A top scholar in the sociology of religion will speak on Transformations in American Civil Religion and American Christianity at 7 p.m. Nov. 4 at Wright Auditorium, East Carolina University.

Casanova

Casanova

Dr. José Casanova, professor in the Department of Sociology at Georgetown University, will deliver the 2013 Jarvis Lecture on Christianity and Culture, part of the Harriot Voyages of Discovery Lecture Series.

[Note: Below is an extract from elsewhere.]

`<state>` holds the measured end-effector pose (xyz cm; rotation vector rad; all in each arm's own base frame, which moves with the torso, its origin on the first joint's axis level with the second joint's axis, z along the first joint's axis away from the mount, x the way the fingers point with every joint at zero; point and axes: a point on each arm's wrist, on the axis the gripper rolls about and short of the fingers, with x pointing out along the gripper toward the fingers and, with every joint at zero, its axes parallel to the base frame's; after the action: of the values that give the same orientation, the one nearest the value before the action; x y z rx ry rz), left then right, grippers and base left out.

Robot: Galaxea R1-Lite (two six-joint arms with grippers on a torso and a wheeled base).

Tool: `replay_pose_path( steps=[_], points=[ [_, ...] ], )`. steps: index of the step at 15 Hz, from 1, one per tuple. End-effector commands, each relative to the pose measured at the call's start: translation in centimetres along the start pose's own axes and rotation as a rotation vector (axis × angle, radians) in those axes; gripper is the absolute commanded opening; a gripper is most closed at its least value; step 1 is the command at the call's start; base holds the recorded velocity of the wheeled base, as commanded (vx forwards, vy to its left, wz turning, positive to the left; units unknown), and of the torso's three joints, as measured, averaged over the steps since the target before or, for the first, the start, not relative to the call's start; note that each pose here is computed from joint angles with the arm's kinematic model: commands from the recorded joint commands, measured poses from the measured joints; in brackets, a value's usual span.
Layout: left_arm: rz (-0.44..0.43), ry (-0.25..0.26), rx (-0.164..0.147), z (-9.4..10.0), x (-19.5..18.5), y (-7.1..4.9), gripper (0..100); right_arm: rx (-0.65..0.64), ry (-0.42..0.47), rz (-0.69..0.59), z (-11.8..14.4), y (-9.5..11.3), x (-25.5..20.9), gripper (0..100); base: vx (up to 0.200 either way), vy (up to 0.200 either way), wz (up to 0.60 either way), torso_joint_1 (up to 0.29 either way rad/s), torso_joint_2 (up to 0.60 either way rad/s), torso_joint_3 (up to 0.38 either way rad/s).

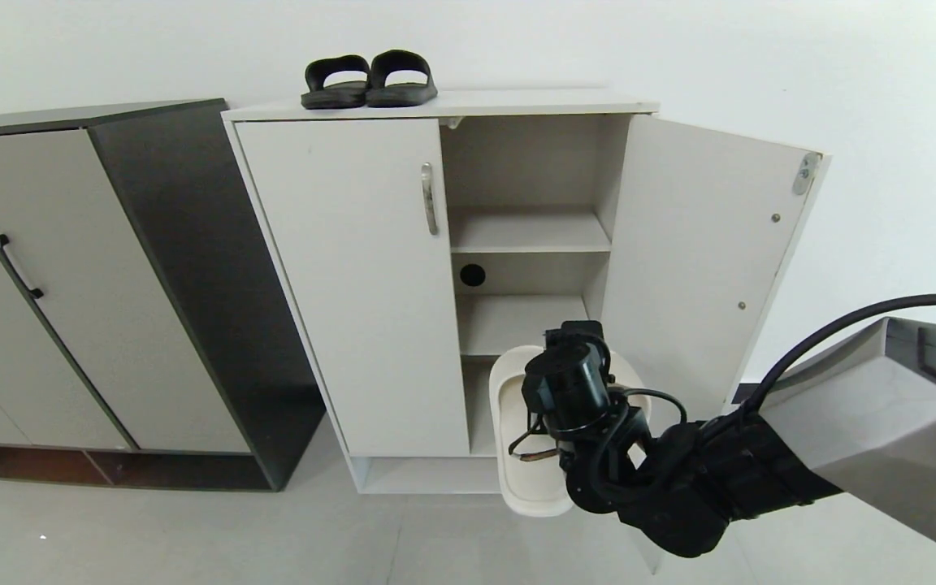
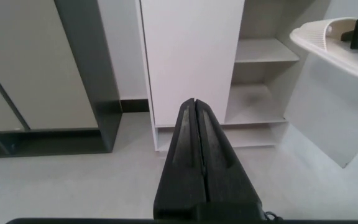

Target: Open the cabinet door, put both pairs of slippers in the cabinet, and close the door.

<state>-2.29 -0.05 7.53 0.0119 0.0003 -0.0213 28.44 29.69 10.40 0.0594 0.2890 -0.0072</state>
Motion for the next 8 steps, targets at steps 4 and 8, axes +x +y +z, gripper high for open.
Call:
replay_pose_path(
  steps=[4,8],
  points=[
    [0.000,0.010,0.000,0.00,0.06,0.00,0,-0.023,0.017,0.000,-0.97,0.02,-0.03,0,0.000,0.000,0.00,0.000,0.00,0.000],
    [-0.002,0.016,0.000,0.01,0.11,0.01,0,-0.038,0.029,0.001,-1.59,0.08,-0.10,0,0.000,0.000,0.00,-0.001,0.00,-0.025]
  ],
)
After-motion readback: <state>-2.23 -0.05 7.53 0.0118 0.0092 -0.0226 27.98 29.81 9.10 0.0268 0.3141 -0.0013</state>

Casanova heads the Berkley Center’s Program on Globalization, Religion and the Secular.  He studied philosophy in Saragossa, Spain, received an M.A. in theology from the University of Innsbruck, and an M.A. and Ph.D. in sociology from the New School for Social Research.

He moved to Georgetown from the New School, where he served as a professor of sociology from 1987-2007. Casanova has published works on a broad range of subjects, including religion and globalization, migration and religious pluralism, transnational religions and sociological theory. His critically acclaimed work, Public Religions in the Modern World (1994), has become a modern classic in the field and has been translated into five languages, including Arabic and Indonesian.

In that work, Casanova examines how religious traditions around the world, from Islamic fundamentalism to Catholic liberation theology, have made their way – often forcefully – out of the private sphere and into public life, resulting in the de-privatization of religion in the contemporary world. According to Casanova’s analyses, religious institutions no longer simply administer pastoral care to individual souls, but instead are increasingly challenging established social and political frameworks. In this respect, Casanova challenges post-Enlightenment assumptions regarding the relationship between modernity and secularization in religious movements throughout the world.

Casanova’s other publications include “Rethinking Secularization: A Global Comparative Perspective,” The Hedgehog Review (2006) and “The Long Journey of Turkey into Europe and the Dilemmas of European Civilization,” Constellations (2006). In 2012, Casanova was awarded the Theology Prize from the Salzburger Hochschulwochen in recognition of life-long achievement in the field of theology.

Complimentary tickets for the Jarvis Lecture are available to all attendees through the ECU Central Ticket Office, or by calling 252-328-4788.